▶ **Work required**
Once you reach the line containing "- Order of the" in the entries below, write out that line and each one after it down to the line containing "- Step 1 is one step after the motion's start", exactly and with nothing added.

▶ **Source material**
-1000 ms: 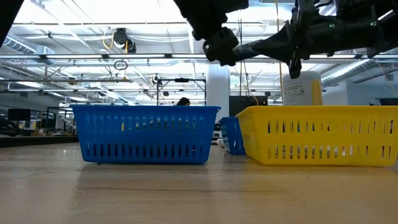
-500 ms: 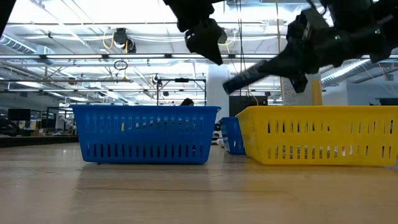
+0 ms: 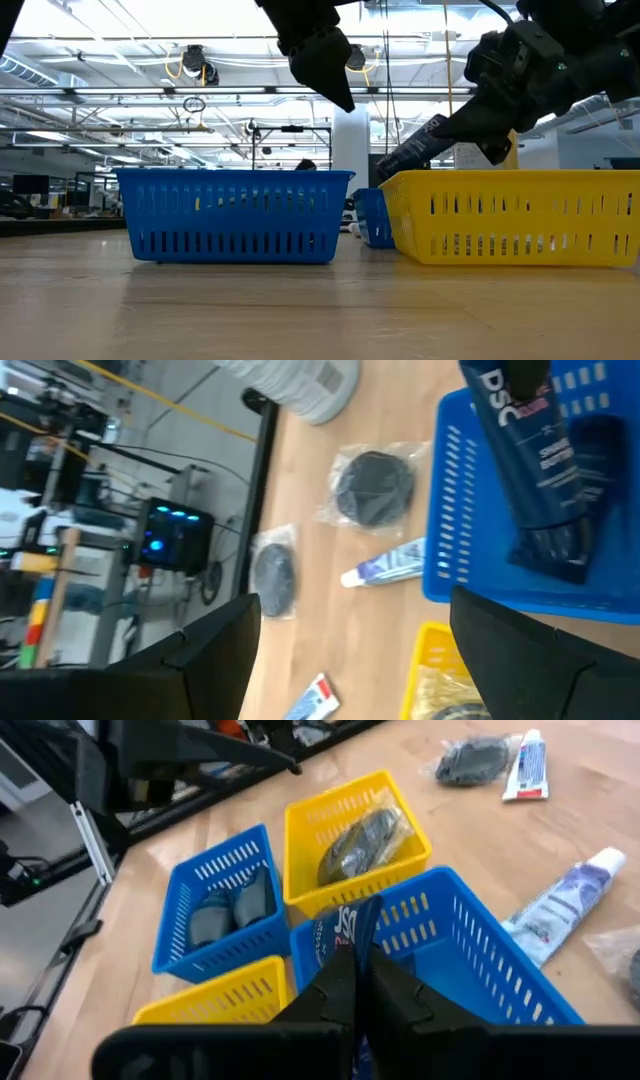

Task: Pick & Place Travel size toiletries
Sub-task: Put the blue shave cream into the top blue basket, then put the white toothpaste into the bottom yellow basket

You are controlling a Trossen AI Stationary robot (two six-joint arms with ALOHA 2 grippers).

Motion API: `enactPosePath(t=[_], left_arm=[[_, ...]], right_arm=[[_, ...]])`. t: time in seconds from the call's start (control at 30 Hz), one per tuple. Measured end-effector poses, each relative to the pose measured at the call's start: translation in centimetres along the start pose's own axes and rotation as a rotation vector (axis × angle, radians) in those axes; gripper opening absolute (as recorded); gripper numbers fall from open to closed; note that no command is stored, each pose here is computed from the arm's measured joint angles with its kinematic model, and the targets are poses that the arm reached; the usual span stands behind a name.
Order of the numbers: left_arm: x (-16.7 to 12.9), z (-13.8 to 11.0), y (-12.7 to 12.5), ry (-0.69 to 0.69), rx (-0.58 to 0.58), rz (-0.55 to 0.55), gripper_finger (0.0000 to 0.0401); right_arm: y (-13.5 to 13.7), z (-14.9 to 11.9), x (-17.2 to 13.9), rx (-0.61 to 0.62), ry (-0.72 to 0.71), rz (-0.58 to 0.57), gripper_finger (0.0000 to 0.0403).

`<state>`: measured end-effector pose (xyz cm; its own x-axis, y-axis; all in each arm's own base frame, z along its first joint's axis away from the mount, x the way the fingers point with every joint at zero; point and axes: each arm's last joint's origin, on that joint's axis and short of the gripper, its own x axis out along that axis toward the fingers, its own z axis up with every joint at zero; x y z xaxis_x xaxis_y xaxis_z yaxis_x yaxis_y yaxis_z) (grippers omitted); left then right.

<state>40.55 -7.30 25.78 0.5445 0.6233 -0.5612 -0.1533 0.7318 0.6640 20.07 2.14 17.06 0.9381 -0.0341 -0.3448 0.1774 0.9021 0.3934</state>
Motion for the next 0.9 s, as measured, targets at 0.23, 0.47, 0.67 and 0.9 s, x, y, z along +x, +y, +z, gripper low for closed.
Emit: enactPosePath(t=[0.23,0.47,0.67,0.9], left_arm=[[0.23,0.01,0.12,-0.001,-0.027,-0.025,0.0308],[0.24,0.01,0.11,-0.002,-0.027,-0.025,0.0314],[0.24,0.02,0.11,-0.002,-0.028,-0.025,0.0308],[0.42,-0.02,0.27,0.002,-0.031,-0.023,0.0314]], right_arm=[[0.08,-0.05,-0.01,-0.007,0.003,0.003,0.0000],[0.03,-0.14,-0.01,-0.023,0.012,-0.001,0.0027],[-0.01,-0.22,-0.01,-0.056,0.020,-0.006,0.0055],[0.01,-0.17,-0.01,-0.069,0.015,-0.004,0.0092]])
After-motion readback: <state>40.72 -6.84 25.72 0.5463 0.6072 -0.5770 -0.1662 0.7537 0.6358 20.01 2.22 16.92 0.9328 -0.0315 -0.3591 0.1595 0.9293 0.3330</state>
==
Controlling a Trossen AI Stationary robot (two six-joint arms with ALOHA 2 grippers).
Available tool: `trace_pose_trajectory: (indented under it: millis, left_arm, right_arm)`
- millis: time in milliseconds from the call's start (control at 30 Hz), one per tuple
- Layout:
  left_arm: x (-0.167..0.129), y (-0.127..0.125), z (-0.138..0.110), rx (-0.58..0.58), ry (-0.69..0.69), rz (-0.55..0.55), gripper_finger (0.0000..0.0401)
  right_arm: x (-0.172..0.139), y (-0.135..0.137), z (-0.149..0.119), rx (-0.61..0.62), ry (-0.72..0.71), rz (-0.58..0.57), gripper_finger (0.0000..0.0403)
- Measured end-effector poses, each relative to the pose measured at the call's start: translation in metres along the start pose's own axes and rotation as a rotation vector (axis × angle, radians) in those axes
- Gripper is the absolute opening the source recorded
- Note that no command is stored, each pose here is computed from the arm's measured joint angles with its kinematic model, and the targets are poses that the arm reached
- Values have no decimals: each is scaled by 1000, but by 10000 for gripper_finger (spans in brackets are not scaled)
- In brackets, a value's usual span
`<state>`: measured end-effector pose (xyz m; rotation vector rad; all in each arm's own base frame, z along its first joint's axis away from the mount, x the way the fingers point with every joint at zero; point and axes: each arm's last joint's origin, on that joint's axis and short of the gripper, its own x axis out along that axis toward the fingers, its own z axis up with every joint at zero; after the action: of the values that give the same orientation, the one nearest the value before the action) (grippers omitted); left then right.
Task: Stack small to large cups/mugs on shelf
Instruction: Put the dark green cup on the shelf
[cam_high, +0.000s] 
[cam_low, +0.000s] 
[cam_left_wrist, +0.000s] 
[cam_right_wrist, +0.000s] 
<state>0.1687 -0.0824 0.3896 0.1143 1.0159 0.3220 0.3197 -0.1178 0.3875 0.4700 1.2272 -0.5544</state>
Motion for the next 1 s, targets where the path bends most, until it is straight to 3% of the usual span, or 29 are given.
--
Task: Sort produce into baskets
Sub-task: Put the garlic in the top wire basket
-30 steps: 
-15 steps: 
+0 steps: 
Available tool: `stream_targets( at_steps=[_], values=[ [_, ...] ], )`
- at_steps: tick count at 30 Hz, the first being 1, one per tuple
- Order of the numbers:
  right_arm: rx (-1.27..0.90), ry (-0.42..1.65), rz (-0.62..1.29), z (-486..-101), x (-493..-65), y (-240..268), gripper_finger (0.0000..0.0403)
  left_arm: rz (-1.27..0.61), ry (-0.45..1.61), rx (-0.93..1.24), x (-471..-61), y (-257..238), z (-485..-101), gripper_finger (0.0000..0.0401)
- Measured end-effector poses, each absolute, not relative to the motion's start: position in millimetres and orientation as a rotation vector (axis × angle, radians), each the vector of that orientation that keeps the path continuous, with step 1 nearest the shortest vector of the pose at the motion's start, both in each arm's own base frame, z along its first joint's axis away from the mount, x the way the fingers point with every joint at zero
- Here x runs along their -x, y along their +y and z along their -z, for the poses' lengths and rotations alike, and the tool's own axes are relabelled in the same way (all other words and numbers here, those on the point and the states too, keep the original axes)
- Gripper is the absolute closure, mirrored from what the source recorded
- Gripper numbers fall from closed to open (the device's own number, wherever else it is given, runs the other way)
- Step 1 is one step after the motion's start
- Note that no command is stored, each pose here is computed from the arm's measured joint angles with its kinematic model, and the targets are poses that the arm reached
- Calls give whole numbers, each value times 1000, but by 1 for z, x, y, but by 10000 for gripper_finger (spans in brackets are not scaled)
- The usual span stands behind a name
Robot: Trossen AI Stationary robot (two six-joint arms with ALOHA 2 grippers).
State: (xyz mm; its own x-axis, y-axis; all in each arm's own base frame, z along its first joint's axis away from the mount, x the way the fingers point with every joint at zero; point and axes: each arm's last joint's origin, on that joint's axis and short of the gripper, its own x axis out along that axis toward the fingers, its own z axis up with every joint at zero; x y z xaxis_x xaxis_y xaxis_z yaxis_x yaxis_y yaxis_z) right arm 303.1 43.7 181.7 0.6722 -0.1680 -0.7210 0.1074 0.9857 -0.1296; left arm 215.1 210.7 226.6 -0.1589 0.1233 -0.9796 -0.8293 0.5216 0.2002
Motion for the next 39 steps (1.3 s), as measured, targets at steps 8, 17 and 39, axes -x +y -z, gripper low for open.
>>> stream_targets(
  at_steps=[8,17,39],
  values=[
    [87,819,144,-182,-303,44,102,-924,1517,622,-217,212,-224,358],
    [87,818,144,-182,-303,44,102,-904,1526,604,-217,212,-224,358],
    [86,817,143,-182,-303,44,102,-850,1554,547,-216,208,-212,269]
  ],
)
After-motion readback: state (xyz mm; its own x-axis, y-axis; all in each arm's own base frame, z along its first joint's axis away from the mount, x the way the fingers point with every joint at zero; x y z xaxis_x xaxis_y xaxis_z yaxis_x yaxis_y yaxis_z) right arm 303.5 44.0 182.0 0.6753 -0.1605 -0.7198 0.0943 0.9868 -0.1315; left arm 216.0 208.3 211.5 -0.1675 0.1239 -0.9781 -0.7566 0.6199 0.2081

▶ **Reply to the exercise**
- Order of the numbers:
  right_arm: rx (-1.27..0.90), ry (-0.42..1.65), rz (-0.62..1.29), z (-486..-101), x (-493..-65), y (-240..268), gripper_finger (0.0000..0.0403)
  left_arm: rz (-1.27..0.61), ry (-0.45..1.61), rx (-0.93..1.24), x (-471..-61), y (-257..238), z (-485..-101), gripper_finger (0.0000..0.0401)
- Measured end-effector poses, each absolute, not relative to the motion's start: position in millimetres and orientation as a rotation vector (axis × angle, radians), each the vector of that orientation that keeps the path continuous, with step 1 nearest the shortest vector of the pose at the motion's start, both in each arm's own base frame, z along its first joint's axis away from the mount, x the way the fingers point with every joint at zero
- Here x runs along their -x, y along their +y and z along their -z, for the poses' lengths and rotations alike, and the tool's own axes are relabelled in the same way (all other words and numbers here, those on the point and the states too, keep the original axes)
- Gripper is the absolute closure, mirrored from what the source recorded
- Gripper numbers fall from closed to open (the device's own number, wherever else it is given, runs the other way)
- Step 1 is one step after the motion's start

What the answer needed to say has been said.